Torniamo a bordo, restituiamo i volantini guida che ci sono stati consegnati all’andata, e si riparte a gran velocità. Dopo una decina di minuti si deve ridurre l’andatura per l’altezza delle onde.
Ripassiamo a Sumburgh per fotografare le belle scogliere dove cinque giorni prima abbiamo visto, filmato e fotografato i pulcinella di mare. Non vediamo né loro né i gannets (sule), ma i colori col sole mi fanno ancora una volta desiderare di tornare in questo arcipelago.
È l’ultima serata alle Shetland, cena con salmone e birra Auld Rock, ancora una passeggiatina al centro con mia moglie per prendere un po’ di soldi, e ci addormentiamo anche stravolta leggendo il libro di Piero Angela.

Nono giorno
Anche stamattina mi alzo prima della massa, scendo al pian terreno dove non c’è nessuno alla postazione internet.

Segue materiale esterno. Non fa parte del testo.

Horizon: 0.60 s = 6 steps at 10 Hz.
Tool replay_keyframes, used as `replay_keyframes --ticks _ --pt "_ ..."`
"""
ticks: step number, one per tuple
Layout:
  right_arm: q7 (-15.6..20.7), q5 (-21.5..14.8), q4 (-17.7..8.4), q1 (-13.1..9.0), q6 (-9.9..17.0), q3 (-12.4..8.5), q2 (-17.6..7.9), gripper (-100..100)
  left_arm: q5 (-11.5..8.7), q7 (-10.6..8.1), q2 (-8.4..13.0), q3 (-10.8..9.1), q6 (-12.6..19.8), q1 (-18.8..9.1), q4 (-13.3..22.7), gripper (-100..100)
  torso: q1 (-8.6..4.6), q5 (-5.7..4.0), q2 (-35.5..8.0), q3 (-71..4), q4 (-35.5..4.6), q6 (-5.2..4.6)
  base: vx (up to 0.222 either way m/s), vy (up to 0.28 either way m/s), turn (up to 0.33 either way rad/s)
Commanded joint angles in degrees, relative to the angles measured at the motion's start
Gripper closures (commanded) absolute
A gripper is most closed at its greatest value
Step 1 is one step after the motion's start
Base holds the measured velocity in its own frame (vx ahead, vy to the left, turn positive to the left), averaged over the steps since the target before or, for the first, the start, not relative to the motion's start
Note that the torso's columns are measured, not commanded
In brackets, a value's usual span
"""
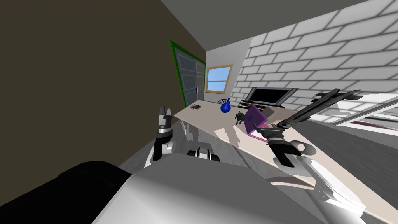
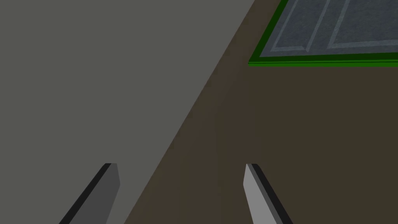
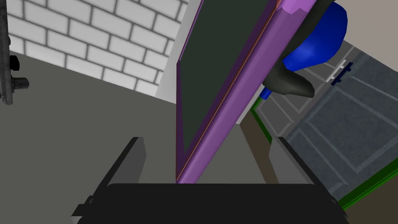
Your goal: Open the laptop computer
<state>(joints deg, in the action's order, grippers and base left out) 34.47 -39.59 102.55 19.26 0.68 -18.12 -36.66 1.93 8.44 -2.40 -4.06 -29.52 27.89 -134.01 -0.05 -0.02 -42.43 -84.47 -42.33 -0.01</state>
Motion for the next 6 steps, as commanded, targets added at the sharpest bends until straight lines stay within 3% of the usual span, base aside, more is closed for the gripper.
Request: replay_keyframes --ticks 1,2,3,4,5,6 --pt "2.9 -3.0 -2.3 -0.8 2.2 -1.4 -2.4 -100 0.0 0.00 0.0 0.00 0.0 0.0 0.0 0 0.12 0.04 0.2 -0.1 0.0 0.02 0.063 0.146 0.001" --pt "2.2 -2.3 -1.9 -0.8 1.7 -1.0 -1.9 -100 0.0 0.00 0.0 0.00 0.0 0.0 0.0 0 0.12 0.05 0.2 -0.2 0.1 0.01 0.024 0.064 -0.004" --pt "1.7 -1.5 -1.9 -0.5 2.6 -1.3 -3.8 -100 0.0 0.00 0.0 0.00 0.0 0.0 0.0 0 -0.16 -0.03 0.1 -0.1 0.0 0.00 0.083 0.004 0.036" --pt "2.0 -1.8 -1.5 -0.3 2.5 -1.0 -3.1 -100 0.0 0.00 0.0 -0.01 0.0 0.0 0.0 0 -0.29 -0.08 0.3 -0.2 0.1 0.01 0.053 -0.002 0.012" --pt "1.9 -1.8 -1.4 -0.3 2.7 -1.1 -3.2 100 0.0 0.00 0.0 -0.01 0.0 0.0 0.0 0 -0.16 -0.06 0.1 -0.1 0.1 0.00 0.009 -0.001 -0.004" --pt "0.2 0.0 -2.4 -1.6 2.3 -1.3 -2.5 100 0.0 0.00 0.0 -0.01 0.0 0.0 0.0 0 0.00 -0.02 0.0 0.0 0.0 0.02 -0.026 -0.059 -0.039"
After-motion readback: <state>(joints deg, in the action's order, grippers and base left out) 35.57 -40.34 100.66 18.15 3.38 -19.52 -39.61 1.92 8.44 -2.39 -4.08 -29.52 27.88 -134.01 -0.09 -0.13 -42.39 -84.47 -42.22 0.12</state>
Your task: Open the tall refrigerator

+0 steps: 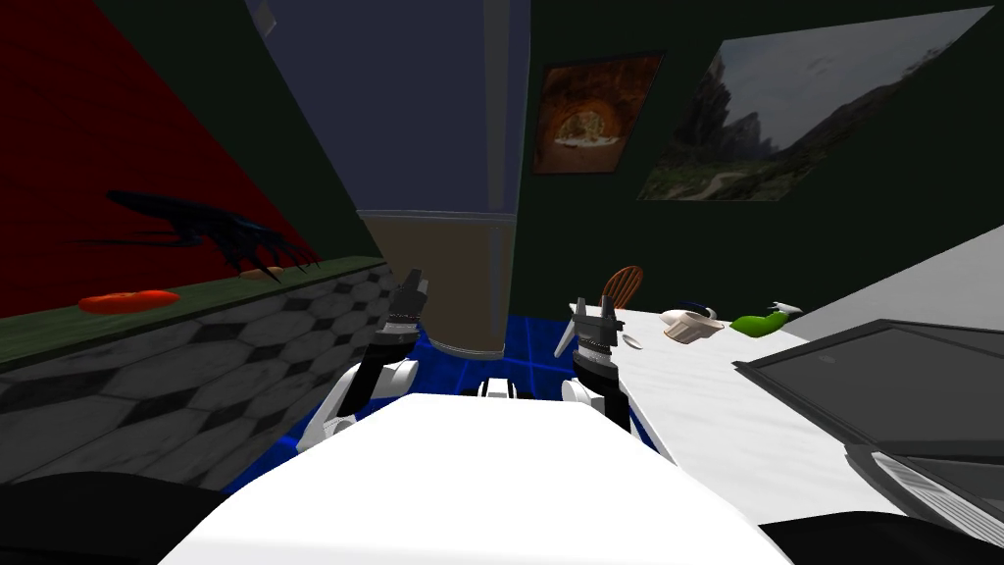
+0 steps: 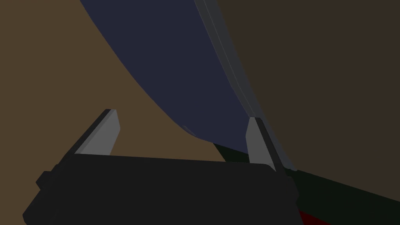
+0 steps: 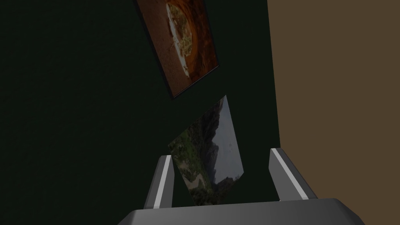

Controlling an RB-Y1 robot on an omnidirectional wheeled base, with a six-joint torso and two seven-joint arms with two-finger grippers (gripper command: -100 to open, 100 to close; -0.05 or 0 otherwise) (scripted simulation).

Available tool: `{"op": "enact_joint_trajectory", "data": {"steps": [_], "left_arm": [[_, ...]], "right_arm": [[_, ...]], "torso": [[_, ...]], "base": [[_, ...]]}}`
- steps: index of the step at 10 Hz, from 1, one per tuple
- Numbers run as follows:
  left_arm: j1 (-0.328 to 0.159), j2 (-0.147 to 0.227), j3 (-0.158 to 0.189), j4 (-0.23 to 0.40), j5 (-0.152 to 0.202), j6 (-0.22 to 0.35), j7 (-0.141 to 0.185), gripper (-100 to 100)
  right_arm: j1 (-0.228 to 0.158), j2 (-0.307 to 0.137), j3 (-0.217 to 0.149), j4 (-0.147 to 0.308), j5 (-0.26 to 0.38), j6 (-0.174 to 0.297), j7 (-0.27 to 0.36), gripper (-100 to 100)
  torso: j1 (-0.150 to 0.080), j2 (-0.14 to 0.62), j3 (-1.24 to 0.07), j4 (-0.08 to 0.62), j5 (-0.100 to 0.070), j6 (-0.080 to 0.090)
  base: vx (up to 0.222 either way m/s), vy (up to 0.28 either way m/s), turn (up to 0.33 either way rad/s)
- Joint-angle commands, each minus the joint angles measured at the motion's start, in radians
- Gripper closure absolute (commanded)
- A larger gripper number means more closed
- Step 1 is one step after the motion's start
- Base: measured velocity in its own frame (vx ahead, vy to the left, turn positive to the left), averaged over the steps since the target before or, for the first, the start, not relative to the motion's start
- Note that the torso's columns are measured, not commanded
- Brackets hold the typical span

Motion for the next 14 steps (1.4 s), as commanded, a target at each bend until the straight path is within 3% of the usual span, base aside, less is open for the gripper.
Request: {"op": "enact_joint_trajectory", "data": {"steps": [1,6,7,11,12,14], "left_arm": [[-0.068,0.012,0.001,-0.016,-0.009,0.082,-0.003,-100],[-0.208,0.028,0.003,-0.045,-0.027,0.23,-0.01,-100],[-0.208,0.028,0.003,-0.045,-0.027,0.239,-0.01,-100],[-0.33,0.033,0.005,-0.065,-0.043,0.367,-0.015,-100],[-0.33,0.033,0.005,-0.065,-0.043,0.374,-0.015,-100],[-0.392,0.028,0.006,-0.073,-0.051,0.44,-0.018,-100]], "right_arm": [[0.0,0.0,0.0,0.0,0.0,0.0,0.0,0],[0.0,0.0,0.0,0.0,0.0,0.0,0.0,0],[0.0,0.0,0.0,0.0,0.0,0.0,0.0,0],[0.0,0.0,0.0,0.0,0.0,0.0,0.0,0],[0.0,0.0,0.0,0.0,0.0,0.0,0.0,0],[0.0,0.0,0.0,0.0,0.0,0.0,0.0,0]], "torso": [[0.0,0.0,0.0,0.0,0.0,0.0],[0.0,0.0,0.0,0.0,0.0,0.0],[0.0,0.0,0.0,0.0,0.0,0.0],[-0.001,0.0,0.0,0.0,0.0,0.0],[-0.001,0.0,0.0,0.0,0.0,0.0],[0.001,0.001,0.001,0.0,0.0,0.0]], "base": [[0.034,-0.053,-0.001],[0.03,-0.059,0.0],[0.026,-0.042,-0.001],[0.032,-0.054,0.0],[0.028,-0.045,0.0],[0.022,-0.042,-0.001]]}}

Durante la nostra permanenza alle Shetland vi sono stati grossi disordini a Londra.
Dopo la solita nutriente colazione, prepariamo i bagagli, li carichiamo in macchina e ci si dirige verso l’aeroporto.
Sbrighiamo tutte le formalità, ci imbarchiamo su un altro SAAB 340 con un posto in più rispetto al velivolo dell’andata, in quanto nell’ultima fila vi sono quattro sedili.
All’inizio del volo il cielo è sereno, dall’oblò si gode una vista magnifica sul tratto di mare che le separa dal nord della Scozia. Attingo diverse informazioni da un ragazzo munito di due reflex. Abbiamo fatto bene a non fare la scarpinata a Herma Ness, non ne sarebbe valsa la pena, molti degli uccelli erano già partiti.
Dopo quasi un’ora e dieci minuti di volo a bordo del bielica atterriamo a Edimburgh, da dove ripartiamo diretti a Roma la mattina seguente.
Si parte in ritardo a causa di problemi causati da un gruppo di Spagnoli che hanno avuto problemi col bagaglio, uno ha persino dovuto pagare una penale di 100 sterline.
Dopo poco più di due ore e mezza di volo atterriamo. Fa caldo, chissà quando si tornerà, c’è ancora tanto da vedere.